Your output should be the full listing, unchanged.
[DATASET EXTRACT Boundary: Start]
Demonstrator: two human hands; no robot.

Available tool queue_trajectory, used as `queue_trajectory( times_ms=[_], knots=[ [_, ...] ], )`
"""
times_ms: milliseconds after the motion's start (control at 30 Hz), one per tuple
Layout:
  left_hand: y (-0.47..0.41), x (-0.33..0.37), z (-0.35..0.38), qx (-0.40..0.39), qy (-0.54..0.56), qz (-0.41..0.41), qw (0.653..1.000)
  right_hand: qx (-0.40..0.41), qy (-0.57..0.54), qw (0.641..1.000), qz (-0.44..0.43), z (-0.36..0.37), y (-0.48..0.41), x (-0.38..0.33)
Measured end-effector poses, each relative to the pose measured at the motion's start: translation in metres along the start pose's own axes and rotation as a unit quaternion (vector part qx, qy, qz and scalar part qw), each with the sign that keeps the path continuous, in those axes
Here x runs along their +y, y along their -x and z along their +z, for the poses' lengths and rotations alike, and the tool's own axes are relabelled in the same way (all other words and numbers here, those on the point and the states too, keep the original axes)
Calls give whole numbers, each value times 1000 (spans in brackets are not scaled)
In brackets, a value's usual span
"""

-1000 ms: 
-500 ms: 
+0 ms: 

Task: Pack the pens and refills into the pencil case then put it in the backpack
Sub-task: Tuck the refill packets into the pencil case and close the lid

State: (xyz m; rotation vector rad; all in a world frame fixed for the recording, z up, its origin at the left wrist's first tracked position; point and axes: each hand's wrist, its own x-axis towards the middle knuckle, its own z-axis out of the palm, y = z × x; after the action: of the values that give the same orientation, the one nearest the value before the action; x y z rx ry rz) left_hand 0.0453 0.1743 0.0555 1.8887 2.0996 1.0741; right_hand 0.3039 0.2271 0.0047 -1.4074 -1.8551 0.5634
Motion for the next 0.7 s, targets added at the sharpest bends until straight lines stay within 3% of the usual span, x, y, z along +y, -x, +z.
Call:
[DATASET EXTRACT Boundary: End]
- **OUTPUT OF THE EXERCISE**
Demonstrator: two human hands; no robot.

Available tool queue_trajectory, used as `queue_trajectory( times_ms=[_], knots=[ [_, ...] ], )`
"""
times_ms: milliseconds after the motion's start (control at 30 Hz), one per tuple
Layout:
  left_hand: y (-0.47..0.41), x (-0.33..0.37), z (-0.35..0.38), qx (-0.40..0.39), qy (-0.54..0.56), qz (-0.41..0.41), qw (0.653..1.000)
  right_hand: qx (-0.40..0.41), qy (-0.57..0.54), qw (0.641..1.000), qz (-0.44..0.43), z (-0.36..0.37), y (-0.48..0.41), x (-0.38..0.33)
Measured end-effector poses, each relative to the pose measured at the motion's start: translation in metres along the start pose's own axes and rotation as a unit quaternion (vector part qx, qy, qz and scalar part qw), each with the sign that keeps the path continuous, in those axes
Here x runs along their +y, y along their -x and z along their +z, for the poses' lengths and rotations alike, and the tool's own axes are relabelled in the same way (all other words and numbers here, those on the point and the states too, keep the original axes)
Calls give whole numbers, each value times 1000 (spans in brackets are not scaled)
In brackets, a value's usual span
"""

-1000 ms: 
-500 ms: 
+0 ms: 

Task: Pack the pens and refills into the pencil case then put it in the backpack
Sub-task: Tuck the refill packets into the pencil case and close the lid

State: (xyz m; rotation vector rad; all in a world frame fixed for the recording, z up, its origin at the left wrist's first tracked position; point and axes: each hand's wrist, its own x-axis towards the middle knuckle, its own z-axis out of the palm, y = z × x; after the action: of the values that give the same orientation, the one nearest the value before the action; x y z rx ry rz) left_hand 0.0453 0.1743 0.0555 1.8887 2.0996 1.0741; right_hand 0.3039 0.2271 0.0047 -1.4074 -1.8551 0.5634
Motion for the next 0.7 s, targets added at the sharpest bends until straight lines stay within 3% of the usual span, x, y, z along +y, -x, +z.
Call:

Nothing remains to add to the answer.